[Assigned task]
Starting with the line that has "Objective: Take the" in the records below and stopping after the line that has "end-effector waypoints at", output every line exactly and nothing else; skip pictures.

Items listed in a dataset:
»»

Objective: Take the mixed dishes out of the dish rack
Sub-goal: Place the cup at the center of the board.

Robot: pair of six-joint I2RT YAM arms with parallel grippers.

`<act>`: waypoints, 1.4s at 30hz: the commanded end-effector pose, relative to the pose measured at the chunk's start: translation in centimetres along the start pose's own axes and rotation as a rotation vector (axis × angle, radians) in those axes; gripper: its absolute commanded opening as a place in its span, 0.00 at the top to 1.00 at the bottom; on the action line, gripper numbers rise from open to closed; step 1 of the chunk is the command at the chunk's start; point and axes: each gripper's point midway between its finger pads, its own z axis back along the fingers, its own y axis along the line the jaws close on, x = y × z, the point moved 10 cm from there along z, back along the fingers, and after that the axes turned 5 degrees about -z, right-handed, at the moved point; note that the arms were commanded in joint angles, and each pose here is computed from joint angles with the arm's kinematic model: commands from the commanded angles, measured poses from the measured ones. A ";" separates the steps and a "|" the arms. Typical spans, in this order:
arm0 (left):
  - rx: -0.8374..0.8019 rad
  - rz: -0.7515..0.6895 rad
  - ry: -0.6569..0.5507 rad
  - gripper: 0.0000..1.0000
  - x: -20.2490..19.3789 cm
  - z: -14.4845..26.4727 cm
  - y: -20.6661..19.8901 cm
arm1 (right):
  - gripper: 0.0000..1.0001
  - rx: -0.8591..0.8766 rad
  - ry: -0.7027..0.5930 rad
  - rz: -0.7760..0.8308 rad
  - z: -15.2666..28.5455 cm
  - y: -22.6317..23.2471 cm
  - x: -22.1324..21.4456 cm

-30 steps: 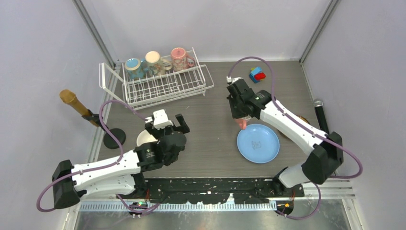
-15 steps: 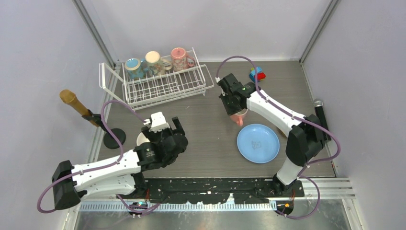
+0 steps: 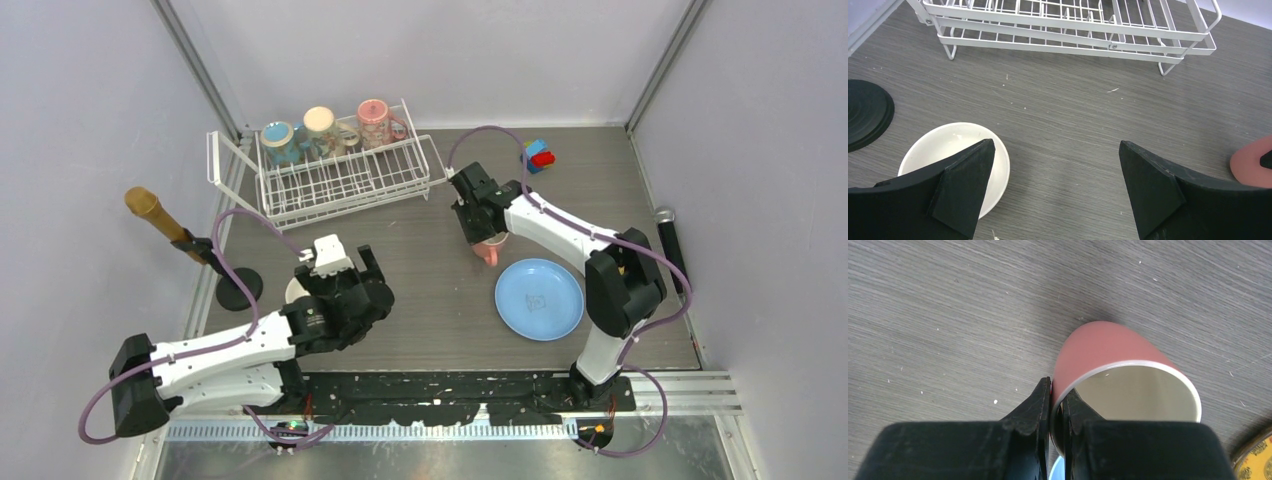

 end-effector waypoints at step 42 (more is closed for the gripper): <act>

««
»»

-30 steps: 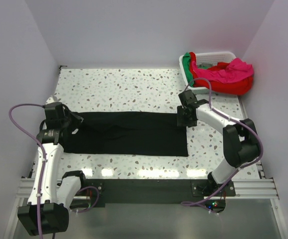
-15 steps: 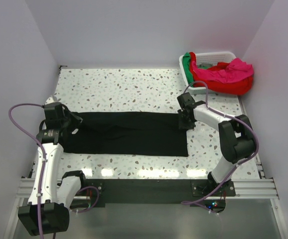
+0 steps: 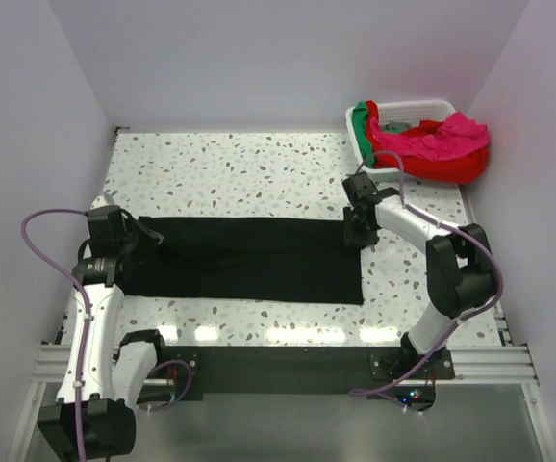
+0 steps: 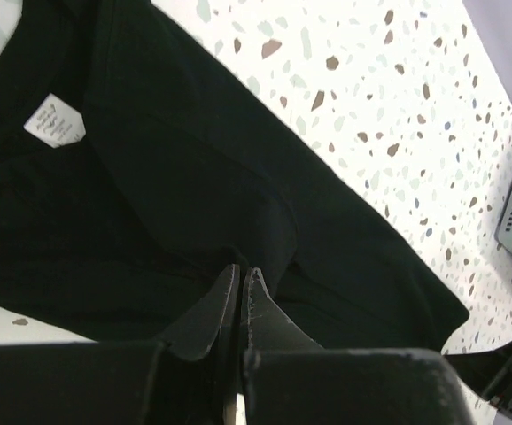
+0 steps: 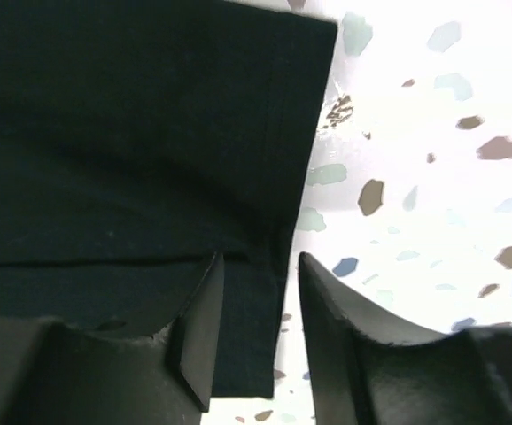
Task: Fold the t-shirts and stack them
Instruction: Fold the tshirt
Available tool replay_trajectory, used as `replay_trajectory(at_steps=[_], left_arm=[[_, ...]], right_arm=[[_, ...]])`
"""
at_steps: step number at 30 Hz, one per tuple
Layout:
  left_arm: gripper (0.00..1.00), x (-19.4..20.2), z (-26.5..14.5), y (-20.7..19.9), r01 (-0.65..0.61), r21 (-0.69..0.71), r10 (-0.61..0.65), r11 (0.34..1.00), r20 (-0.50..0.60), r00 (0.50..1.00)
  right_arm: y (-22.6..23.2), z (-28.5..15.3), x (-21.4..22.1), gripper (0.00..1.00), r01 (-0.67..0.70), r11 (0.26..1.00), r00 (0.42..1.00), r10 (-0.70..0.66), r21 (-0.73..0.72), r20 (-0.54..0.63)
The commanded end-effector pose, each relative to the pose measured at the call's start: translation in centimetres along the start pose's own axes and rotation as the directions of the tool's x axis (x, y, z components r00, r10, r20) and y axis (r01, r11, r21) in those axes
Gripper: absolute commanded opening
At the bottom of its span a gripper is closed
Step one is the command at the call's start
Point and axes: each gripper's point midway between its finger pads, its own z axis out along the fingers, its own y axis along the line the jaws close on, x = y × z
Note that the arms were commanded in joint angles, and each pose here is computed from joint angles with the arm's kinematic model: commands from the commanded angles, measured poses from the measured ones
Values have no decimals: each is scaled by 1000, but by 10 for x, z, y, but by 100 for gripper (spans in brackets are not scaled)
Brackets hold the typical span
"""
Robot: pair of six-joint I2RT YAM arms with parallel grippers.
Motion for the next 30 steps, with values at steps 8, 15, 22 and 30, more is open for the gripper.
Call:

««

[Answer to this problem]
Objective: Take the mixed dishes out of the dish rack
Sub-goal: Place the cup at the center of the board.

Robot: pair of six-joint I2RT YAM arms with parallel grippers.

`<act>`: waypoints, 1.4s at 30hz: the commanded end-effector pose, relative to the pose measured at the chunk's start: translation in centimetres along the start pose's own axes and rotation as a rotation vector (axis × angle, radians) in those axes; gripper: its absolute commanded opening as a place in its span, 0.00 at the top to 1.00 at the bottom; on the action line, gripper numbers rise from open to closed; step 1 of the chunk is the command at the chunk's start; point and axes: each gripper's point midway between its finger pads, its own z axis back along the fingers, its own y axis along the line the jaws close on, x = y × z, the point moved 10 cm from there along z, back along the fingers, and after that the axes turned 5 degrees about -z, right-handed, at the moved point; note that the arms were commanded in joint angles, and each pose here is computed from joint angles with the arm's kinematic model: commands from the commanded angles, measured poses from the measured ones. A ";" separates the steps and a "|" the arms. Typical spans, in this order:
arm0 (left):
  - rx: -0.8374..0.8019 rad
  - rz: -0.7515..0.6895 rad
  - ry: -0.6569..0.5507 rad
  - gripper: 0.0000..1.0000
  - x: -20.2490..19.3789 cm
  - z: -14.4845..26.4727 cm
  - y: -20.6661..19.8901 cm
arm1 (right):
  - gripper: 0.0000..1.0001
  - rx: -0.8591..0.8766 rad
  - ry: -0.7027..0.5930 rad
  - rz: -0.7760..0.8308 rad
  - z: -15.2666..28.5455 cm
  - y: -22.6317..23.2471 cm
  - x: -22.1324..21.4456 cm

-30 steps: 
-15 steps: 
+0 steps: 

 end-effector waypoints at step 42 (more is closed for the gripper): <act>

The complete answer has now been given.